Sadly, considering the lack of announcements and how old the initial leaks are, it’s very likely that Left 4 Dead 3, or at least the original version of it, either wound up in development hell or canceled by the studio. The series’ lead writer Chet Faliszek left the company in 2017, so that throws another wrench into the potential development. Either way, it’s clear that Valve isn’t going to announce the game until they feel like it is near completion and it has been complete radio silent for several years. The last tease for Left 4 Dead 3 came way back in 2012.
The closest thing to a sequel looks to be the next game from Turtle Rock Studios, the developer of the original game (Valve handled the sequel itself), The team unveiled Back 4 Blood earlier this year, and while tit has been explicit that this isn’t just a sequel to Left 4 Dead as there’s “a whole lot of new stuff … which makes it unique.” However, it’s a zombie shooter built around cooperative play and that’s probably the best thing we can hope for at this point.
What could the future Left 4 Dead 3 look like?
As we look toward the future of the Left 4 Dead series, it’s worth remembering that the past decade has seen the release of many titles that tried to put their own spin on the formula that Valve and Turtle Rock refined. The Warhammer: Vermintide series of titles followed Valve the closest and had players battling evil rats from a fantasy world rather than zombies. It used the same layout, but added some light role-playing game elements that helped differentiate itself. There’s also the third-person shooter Nazi Zombie Trilogy, which even added the L4D heroes as playable characters back in 2015. It’s clear that there is still a successful niche to be capitalized upon, one that other developers will gladly cater to since Valve isn’t satisfying them right now. While both of those games are fun, they still don’t quite live up to the high standard that Valve had set, so there’s plenty of need for the series to return.
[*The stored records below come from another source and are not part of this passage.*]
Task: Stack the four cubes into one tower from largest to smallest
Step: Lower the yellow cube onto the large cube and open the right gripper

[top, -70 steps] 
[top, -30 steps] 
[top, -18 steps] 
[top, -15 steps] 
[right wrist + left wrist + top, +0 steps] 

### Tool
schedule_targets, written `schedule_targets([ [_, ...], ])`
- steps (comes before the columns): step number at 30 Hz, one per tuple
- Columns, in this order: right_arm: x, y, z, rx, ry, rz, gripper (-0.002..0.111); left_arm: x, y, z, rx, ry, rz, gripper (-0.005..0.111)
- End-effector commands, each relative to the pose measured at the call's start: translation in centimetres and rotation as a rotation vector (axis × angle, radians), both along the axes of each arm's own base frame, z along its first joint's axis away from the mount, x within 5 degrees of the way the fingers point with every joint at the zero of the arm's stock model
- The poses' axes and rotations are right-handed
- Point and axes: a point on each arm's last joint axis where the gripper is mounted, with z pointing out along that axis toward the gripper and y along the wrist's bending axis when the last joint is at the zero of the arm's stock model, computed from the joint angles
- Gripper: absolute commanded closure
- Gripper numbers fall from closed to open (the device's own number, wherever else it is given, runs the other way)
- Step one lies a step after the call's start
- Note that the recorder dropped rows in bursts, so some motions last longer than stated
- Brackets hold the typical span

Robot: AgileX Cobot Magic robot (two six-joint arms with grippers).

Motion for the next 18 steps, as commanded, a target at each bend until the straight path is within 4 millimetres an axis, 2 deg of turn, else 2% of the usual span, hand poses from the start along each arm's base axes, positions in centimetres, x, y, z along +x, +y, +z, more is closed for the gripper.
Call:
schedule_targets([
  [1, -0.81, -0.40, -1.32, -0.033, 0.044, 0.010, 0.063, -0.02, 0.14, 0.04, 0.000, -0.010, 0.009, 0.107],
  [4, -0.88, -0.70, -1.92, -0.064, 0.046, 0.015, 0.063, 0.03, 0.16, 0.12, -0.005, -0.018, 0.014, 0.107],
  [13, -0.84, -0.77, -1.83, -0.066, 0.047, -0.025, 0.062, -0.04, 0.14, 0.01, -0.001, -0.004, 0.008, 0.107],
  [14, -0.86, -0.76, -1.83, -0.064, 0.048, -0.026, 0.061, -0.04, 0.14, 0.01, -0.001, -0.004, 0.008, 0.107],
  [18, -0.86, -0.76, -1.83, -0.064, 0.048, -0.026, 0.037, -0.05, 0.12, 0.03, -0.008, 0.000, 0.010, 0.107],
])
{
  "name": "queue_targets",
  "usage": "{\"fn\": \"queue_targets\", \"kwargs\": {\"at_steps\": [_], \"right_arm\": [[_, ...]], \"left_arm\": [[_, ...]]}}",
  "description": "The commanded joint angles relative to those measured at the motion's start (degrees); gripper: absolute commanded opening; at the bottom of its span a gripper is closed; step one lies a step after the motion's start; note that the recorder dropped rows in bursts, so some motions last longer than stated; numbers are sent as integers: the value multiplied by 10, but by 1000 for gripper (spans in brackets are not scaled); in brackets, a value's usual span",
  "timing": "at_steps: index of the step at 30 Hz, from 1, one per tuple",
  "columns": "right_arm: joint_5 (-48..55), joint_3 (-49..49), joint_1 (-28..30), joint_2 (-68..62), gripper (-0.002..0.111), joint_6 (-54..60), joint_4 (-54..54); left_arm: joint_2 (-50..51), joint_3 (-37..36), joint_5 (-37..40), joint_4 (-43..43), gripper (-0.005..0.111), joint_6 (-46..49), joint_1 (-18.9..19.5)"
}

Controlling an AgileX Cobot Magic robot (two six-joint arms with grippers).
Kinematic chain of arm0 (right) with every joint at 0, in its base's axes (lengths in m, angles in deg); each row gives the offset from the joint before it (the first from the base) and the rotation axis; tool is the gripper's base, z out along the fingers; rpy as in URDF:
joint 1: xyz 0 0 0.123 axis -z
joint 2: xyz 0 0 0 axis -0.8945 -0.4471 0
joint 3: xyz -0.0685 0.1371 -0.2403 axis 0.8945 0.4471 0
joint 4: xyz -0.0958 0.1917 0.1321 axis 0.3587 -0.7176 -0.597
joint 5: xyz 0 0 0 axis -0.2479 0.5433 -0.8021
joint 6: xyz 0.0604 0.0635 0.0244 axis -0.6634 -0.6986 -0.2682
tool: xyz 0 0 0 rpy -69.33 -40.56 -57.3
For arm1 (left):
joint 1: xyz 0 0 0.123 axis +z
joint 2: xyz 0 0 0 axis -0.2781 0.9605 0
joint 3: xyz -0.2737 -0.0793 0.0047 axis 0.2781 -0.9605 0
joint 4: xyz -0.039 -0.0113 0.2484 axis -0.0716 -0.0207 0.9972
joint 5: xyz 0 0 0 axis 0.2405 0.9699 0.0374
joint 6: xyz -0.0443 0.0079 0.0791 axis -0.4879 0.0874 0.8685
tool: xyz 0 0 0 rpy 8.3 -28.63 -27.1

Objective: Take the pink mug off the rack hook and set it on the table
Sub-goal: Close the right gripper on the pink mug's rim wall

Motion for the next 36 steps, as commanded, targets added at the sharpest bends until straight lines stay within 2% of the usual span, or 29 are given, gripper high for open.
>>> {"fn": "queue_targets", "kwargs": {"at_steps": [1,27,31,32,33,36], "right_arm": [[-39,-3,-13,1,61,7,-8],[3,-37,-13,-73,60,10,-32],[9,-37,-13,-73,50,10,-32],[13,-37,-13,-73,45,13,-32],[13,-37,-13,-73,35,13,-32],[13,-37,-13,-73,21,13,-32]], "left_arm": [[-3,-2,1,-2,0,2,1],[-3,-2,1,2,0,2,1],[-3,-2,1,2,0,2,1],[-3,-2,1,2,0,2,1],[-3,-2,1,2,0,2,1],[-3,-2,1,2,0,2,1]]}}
If there’s one potential upside to the long time away, it’s that a potential Left 4 Dead 3 could learn from these other titles and Back 4 Blood once that releases. Some type of overarching RPG elements would give players reasons to keep coming back in order to build their character up. And if Valve wants to keep progression out of gameplay, there’s always the option of letting the player unlock cosmetics. Beyond that, we know that significant improvements would be made graphically (it’s been a whole decade, after all) and that they would enhance the A.I. director to offer up even more differences. From branching pathways to adding more story elements during playthroughs, there are a lot of ways that Valve could iterate on its timeless formula.
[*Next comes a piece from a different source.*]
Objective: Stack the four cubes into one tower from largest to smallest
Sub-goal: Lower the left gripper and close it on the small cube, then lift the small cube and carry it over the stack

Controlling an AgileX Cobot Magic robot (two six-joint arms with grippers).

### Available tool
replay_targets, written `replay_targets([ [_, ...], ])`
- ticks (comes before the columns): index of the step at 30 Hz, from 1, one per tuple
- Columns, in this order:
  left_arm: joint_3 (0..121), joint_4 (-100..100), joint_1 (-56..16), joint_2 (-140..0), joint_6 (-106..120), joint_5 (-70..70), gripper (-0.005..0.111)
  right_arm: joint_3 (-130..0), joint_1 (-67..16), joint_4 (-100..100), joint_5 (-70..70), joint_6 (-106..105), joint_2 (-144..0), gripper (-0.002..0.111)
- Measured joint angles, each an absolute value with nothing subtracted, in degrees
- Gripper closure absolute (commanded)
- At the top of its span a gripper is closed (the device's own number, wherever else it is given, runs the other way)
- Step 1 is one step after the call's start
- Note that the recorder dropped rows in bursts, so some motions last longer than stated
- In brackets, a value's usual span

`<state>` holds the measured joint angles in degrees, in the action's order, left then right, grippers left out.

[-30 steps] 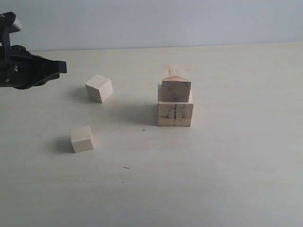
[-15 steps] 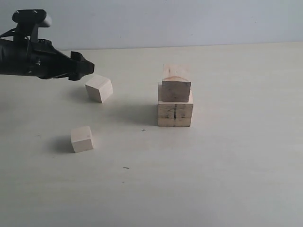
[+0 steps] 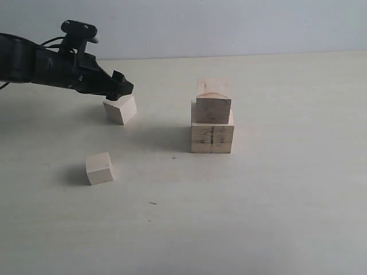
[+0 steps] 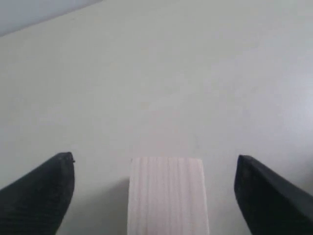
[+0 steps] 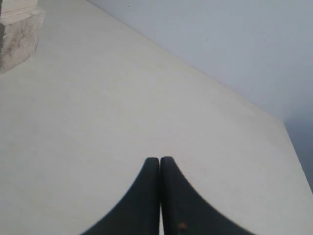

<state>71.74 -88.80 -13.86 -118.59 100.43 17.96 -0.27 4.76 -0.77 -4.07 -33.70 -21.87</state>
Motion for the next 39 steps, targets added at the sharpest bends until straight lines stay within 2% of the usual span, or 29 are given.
replay_targets([
  [5,73.77,-84.47,-16.31,-120.55,100.43,18.10,0.020,-0.27,4.76,-1.15,-4.31,-33.70,-21.87,0.108],
  [14,73.90,-84.19,-16.52,-124.83,100.43,16.31,0.021,-0.27,4.76,-1.38,-4.64,-33.70,-21.87,0.108],
  [17,73.90,-84.19,-16.52,-125.76,100.43,16.31,0.034,-0.27,4.76,-1.38,-4.75,-33.70,-21.87,0.108],
  [24,73.90,-86.35,-16.52,-125.81,100.48,16.07,0.089,-0.27,4.76,-1.38,-4.75,-33.70,-21.87,0.108],
  [27,73.90,-86.96,-16.52,-125.15,100.48,15.99,0.107,-0.27,4.76,-1.38,-4.75,-33.70,-21.87,0.108],
  [35,73.90,-86.96,-16.13,-114.64,99.47,16.25,0.107,-0.27,4.76,-1.38,-4.86,-33.70,-21.87,0.108],
  [39,74.13,-85.38,-14.32,-106.16,96.48,24.67,0.107,-0.27,4.76,-1.38,-4.86,-33.70,-21.87,0.108],
])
Considering how successful the games inspired by Left 4 Dead have been, it is clear that fans still want a new experience that offers up that type of four-player cooperative play while strategically mowing down hordes of zombies. It’s unlikely that we’ll see the version of Left 4 Dead 3 that was originally being developed in 2013, but there’s still enough value in the brand for it to be worthwhile for Valve to bring it back. Even with how frustrating Valve can be with its lengthy development times (just ask any fan of the Half-Life series), it seems more of a question of when rather than if when it comes to Left 4 Dead 3. Well, hopefully, anyway.